La Gabbianella e il Gatto è un classico ancora attuale, che riesce tuttora a emozionare. Ci ricorda che possiamo evitare il male della maledizione degli umani, ora che il disastro ecologico è ormai fuori controllo, con le conseguenze che riguardano tutti noi. Lo stesso D’Alò, in un intervista rilasciata vent’anni dopo l’uscita, dichiarerà: “La gabbiana che muore, lasciando l’uovo a qualcun altro, non è molto diversa da un’imbarcazione di migranti che naufraga al largo”. Accettare e accogliere chi sembra non essere come noi, ci porterà una grande ricchezza interiore, imparando l’uno dall’altro.

Fallo per noi gatti, non abbiamo mai volato. Sii tu il primo gatto volante”

25 pensieri riguardo “La gabbianella e il gatto (1998)

  1. Per questo film non posso far altro che provare dei profondi sentimenti.

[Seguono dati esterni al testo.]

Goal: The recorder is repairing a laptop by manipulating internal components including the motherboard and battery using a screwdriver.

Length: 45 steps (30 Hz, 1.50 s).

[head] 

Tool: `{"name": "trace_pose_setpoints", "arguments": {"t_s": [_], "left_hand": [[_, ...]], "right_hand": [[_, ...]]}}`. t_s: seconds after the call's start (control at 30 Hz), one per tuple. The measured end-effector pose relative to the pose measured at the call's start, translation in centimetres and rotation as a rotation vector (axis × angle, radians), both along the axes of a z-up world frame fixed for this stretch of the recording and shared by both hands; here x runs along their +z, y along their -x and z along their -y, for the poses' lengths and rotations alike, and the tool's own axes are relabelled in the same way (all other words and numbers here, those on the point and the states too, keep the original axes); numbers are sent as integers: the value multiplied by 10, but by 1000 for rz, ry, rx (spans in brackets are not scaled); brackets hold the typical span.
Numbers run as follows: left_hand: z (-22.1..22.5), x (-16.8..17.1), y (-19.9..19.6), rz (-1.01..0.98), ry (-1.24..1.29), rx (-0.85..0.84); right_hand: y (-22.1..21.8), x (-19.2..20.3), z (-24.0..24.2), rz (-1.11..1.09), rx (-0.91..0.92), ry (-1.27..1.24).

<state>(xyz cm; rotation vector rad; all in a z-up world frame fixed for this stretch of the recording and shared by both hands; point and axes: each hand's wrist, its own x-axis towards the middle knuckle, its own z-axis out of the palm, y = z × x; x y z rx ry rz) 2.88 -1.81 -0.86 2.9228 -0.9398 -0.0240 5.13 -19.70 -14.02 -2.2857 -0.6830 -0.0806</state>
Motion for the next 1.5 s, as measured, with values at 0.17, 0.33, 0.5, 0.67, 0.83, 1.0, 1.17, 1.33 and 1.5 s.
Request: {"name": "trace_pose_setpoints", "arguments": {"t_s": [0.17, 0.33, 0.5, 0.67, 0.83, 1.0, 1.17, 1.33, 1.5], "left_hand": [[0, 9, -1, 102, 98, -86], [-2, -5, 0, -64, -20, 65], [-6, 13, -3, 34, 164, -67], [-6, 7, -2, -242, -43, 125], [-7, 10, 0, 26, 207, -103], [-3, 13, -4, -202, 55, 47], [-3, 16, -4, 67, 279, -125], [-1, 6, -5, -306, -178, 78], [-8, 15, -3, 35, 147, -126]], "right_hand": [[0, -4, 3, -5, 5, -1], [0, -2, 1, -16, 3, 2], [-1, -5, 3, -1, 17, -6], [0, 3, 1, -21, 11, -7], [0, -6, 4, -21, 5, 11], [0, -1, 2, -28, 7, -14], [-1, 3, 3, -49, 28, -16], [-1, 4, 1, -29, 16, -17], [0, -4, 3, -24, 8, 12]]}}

Come hai ben detto, riesce a parlare di argomenti molto importanti e per nulla semplici ma lo fa con delicatezza. Ed è questo uno degli elementi per cui ho sempre amato D’Alò come regista. La capacità di parlare di questi argomenti con grande tatto e senza alcuna superficialità. I suoi film, anche quelli meno riusciti, non parlano ai bambini come se fossero degli sciocchi, li rispetta profondamente, e ciò porta anche gli adulti ad apprezzare queste sue opere e perfino a commuoversi (lo dico senza vergogna, ma il finale de La Gabbianella e il Gatto mi commuove ogni volta). Nonostante tutto considero Momo alla conquista del tempo il film migliore realizzato dal regista, ma La Gabbianella e il Gatto è uno dei suoi migliori ed è un film che merita di essere conosciuto e amato. Grazie mille per questa recensione!